学术文献库

Using discrete element method simulations, we show that the settling of frictional cohesive grains under ramped-pressure compression exhibits strong history dependence and slow dynamics that are not present for grains that lack either cohesion or friction. Systems prepared by beginning with a dilute state and then ramping the pressure to a small positive value $P_{\rm final}$ over a time $τ_{\rm ramp}$ settle at packing fractions given by an inverse-logarithmic rate law, $ϕ_{\rm settled}(τ_{\rm ramp}) = ϕ_{\rm settled}(\infty) + A/[1 + B\ln(1 + τ_{\rm ramp}/τ_{\rm slow})]$. This law is analogous to the one obtained from classical tapping experiments on noncohesive grains, but crucially different in that $τ_{\rm slow}$ is set by the slow dynamics of structural void stabilization rather than the faster dynamics of bulk densification.

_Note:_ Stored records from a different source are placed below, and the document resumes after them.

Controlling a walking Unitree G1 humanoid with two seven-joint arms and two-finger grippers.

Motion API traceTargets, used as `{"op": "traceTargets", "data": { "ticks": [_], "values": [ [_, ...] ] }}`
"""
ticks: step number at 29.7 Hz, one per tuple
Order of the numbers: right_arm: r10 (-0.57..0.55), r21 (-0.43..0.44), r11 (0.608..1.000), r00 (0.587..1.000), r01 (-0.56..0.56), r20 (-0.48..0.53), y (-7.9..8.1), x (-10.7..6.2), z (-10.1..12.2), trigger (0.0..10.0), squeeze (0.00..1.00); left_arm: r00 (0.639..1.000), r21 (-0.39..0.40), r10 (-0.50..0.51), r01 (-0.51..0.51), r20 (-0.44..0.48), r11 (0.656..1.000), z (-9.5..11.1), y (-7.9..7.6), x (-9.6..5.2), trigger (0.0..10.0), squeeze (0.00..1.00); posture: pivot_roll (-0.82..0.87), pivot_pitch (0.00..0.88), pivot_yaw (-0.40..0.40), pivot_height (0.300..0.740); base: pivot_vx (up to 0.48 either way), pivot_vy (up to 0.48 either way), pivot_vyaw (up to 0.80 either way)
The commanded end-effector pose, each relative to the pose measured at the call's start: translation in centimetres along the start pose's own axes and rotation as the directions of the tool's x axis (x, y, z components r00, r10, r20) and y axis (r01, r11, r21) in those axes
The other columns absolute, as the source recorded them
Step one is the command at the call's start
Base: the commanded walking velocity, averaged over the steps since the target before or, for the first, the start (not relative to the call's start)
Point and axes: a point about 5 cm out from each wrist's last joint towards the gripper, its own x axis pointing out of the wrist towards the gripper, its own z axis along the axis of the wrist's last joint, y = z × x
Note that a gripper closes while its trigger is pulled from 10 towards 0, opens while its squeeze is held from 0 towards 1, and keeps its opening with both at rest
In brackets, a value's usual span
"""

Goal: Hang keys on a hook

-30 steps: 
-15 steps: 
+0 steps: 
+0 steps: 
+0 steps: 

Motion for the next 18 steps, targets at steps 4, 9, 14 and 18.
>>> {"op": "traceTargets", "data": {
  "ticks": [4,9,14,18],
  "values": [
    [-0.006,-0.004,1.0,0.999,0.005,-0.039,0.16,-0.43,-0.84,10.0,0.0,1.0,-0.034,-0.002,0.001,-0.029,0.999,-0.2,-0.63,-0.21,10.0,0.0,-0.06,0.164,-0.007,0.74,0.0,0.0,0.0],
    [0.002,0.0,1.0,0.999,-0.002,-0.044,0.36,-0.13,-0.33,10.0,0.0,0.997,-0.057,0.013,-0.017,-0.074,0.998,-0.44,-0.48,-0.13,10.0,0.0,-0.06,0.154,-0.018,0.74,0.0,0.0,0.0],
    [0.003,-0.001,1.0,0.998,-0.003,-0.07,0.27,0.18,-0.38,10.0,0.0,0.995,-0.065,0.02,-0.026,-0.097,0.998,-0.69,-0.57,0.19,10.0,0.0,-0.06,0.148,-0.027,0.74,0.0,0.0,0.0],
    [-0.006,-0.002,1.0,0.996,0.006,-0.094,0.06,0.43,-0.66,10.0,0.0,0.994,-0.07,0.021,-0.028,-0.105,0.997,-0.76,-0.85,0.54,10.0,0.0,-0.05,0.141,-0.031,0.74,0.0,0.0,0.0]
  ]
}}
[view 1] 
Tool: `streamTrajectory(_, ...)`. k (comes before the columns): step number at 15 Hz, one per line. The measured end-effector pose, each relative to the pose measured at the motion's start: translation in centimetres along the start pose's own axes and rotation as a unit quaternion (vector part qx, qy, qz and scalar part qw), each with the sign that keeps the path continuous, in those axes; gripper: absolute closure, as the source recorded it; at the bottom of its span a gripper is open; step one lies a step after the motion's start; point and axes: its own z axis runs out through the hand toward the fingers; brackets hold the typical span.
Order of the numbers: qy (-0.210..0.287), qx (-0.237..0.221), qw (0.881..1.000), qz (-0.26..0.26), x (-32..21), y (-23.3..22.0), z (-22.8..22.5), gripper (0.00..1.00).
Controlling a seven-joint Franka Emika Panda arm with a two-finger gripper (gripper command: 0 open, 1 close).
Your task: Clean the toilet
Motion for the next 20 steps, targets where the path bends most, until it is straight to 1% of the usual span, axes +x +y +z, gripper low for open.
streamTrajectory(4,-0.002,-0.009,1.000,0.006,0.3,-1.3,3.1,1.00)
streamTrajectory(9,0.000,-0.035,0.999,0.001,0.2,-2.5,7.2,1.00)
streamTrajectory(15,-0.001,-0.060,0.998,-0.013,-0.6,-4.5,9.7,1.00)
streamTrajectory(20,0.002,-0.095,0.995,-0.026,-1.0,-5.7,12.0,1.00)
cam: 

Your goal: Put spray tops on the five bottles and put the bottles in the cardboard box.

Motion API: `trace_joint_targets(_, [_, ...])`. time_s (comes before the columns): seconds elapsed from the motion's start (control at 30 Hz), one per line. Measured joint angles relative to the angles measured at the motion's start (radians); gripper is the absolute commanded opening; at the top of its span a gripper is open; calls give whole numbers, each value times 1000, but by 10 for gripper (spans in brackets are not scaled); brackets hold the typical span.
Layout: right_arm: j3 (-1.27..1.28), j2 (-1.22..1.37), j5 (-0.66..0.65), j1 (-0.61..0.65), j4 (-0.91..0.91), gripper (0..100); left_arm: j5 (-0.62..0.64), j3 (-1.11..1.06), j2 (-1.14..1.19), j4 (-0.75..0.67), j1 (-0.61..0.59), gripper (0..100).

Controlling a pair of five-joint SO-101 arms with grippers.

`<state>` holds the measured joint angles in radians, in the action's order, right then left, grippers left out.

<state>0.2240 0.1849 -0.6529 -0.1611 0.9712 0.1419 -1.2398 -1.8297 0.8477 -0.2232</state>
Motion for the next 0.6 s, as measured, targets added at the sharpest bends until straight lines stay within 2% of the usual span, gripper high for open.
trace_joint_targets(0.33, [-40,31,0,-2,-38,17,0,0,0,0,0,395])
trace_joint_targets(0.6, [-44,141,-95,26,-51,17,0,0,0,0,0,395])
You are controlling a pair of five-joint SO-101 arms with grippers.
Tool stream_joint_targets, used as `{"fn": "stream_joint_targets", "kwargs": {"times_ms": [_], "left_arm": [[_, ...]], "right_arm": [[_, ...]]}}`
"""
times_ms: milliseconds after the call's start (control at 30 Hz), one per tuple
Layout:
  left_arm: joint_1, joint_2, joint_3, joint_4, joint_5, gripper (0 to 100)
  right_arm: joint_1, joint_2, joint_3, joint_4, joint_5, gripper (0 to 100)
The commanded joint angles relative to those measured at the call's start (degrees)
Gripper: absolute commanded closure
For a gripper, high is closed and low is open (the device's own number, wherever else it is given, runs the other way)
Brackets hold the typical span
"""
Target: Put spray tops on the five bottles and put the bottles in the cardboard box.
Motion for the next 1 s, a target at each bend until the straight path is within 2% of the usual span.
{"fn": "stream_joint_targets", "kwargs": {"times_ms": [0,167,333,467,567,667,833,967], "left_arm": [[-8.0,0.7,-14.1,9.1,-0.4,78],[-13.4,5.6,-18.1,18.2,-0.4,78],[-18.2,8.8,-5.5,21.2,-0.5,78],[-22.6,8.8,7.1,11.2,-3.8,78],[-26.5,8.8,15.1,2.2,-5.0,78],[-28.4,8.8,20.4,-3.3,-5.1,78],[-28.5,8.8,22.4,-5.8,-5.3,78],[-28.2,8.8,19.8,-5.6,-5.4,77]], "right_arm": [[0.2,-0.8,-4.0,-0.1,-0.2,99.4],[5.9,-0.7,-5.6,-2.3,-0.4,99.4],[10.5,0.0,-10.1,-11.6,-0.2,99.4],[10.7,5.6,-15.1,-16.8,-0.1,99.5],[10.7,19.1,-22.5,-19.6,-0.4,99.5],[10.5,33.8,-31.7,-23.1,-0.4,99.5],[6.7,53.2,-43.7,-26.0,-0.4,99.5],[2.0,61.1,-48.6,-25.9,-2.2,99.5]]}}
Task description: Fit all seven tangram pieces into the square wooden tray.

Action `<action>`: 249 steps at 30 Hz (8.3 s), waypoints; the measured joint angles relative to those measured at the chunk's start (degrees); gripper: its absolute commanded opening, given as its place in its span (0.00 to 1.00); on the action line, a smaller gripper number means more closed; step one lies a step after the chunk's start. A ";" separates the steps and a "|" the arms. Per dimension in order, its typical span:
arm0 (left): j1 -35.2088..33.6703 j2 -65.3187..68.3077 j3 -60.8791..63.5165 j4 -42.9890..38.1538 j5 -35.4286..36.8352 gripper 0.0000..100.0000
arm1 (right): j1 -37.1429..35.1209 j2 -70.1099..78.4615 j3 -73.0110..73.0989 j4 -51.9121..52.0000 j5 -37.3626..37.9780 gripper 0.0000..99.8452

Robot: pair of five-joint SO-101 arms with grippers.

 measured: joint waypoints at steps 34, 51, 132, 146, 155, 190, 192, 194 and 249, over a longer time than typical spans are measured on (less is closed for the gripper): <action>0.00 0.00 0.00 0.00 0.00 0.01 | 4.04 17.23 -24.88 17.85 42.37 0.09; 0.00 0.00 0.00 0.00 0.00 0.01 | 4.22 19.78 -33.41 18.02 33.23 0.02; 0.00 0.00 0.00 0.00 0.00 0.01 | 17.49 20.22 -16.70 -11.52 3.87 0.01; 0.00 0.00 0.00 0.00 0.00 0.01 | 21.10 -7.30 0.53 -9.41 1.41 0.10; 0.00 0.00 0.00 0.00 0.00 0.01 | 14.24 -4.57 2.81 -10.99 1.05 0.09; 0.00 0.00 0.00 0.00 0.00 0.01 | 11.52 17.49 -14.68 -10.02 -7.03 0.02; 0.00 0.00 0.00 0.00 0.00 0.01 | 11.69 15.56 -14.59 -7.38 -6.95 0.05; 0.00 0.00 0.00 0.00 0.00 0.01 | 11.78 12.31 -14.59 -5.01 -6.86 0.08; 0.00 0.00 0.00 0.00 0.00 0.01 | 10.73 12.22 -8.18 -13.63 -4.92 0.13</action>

We formulate a kinetic free-void-volume theory that predicts this $ϕ_{\rm settled}(τ_{\rm ramp})$, with $ϕ_{\rm settled}(\infty) = ϕ_{\rm ALP}$ and $A = ϕ_{\rm settled}(0) - ϕ_{\rm ALP}$, where $ϕ_{\rm ALP} \equiv .135$ is the ``adhesive loose packing'' fraction found by Liu \textit{et al.} [W.\ Liu, Y.\ Jin, S. Chen, H.\ A.\ Makse and S.\ Li, \textit{Soft Matt.} \textbf{13}, 421 (2017)].